• _Work order_
Which of the lines below contain the string "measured"? Copy each one.

• _Source material_
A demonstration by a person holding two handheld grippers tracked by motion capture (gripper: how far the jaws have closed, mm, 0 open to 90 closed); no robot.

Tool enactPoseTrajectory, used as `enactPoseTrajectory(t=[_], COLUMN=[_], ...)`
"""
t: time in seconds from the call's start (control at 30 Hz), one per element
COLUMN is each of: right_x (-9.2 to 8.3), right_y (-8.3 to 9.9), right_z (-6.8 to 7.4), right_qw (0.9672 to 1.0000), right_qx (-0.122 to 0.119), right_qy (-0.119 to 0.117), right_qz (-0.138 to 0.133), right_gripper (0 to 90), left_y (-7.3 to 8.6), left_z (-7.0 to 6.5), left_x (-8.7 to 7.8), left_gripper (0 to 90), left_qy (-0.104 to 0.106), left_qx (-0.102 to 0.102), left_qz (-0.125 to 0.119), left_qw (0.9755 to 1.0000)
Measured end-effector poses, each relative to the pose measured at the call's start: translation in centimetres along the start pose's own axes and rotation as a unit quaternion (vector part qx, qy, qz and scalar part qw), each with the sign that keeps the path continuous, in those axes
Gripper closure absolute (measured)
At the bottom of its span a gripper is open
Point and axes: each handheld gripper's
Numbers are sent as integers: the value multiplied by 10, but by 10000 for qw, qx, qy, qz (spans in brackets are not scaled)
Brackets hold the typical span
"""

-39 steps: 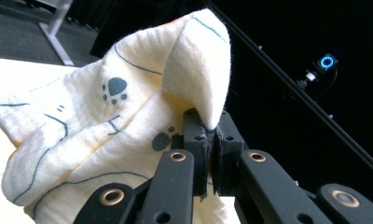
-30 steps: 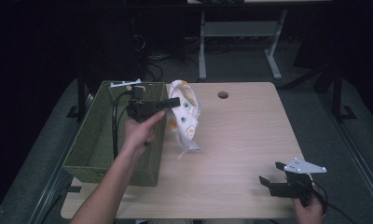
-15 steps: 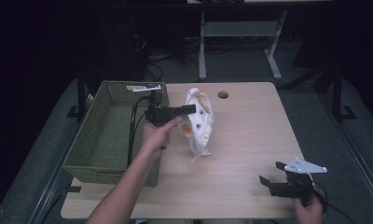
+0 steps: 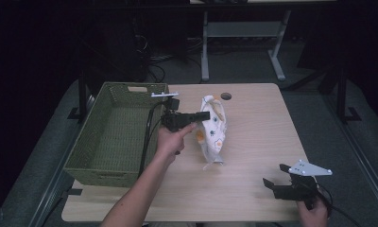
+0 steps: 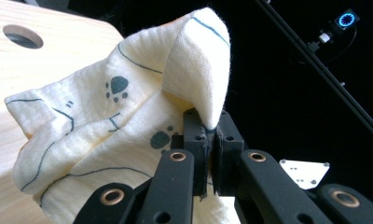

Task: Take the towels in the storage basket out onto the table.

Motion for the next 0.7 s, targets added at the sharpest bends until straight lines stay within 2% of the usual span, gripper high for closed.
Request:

• _Exercise result_
Measured end-effector poses, each relative to the pose measured at the call's start: translation in centimetres along the start pose's own axes and rotation as a unit quaternion (vector part qx, qy, qz and scalar part qw), each with the sign that keeps the path continuous, in those axes
Gripper closure absolute (measured)

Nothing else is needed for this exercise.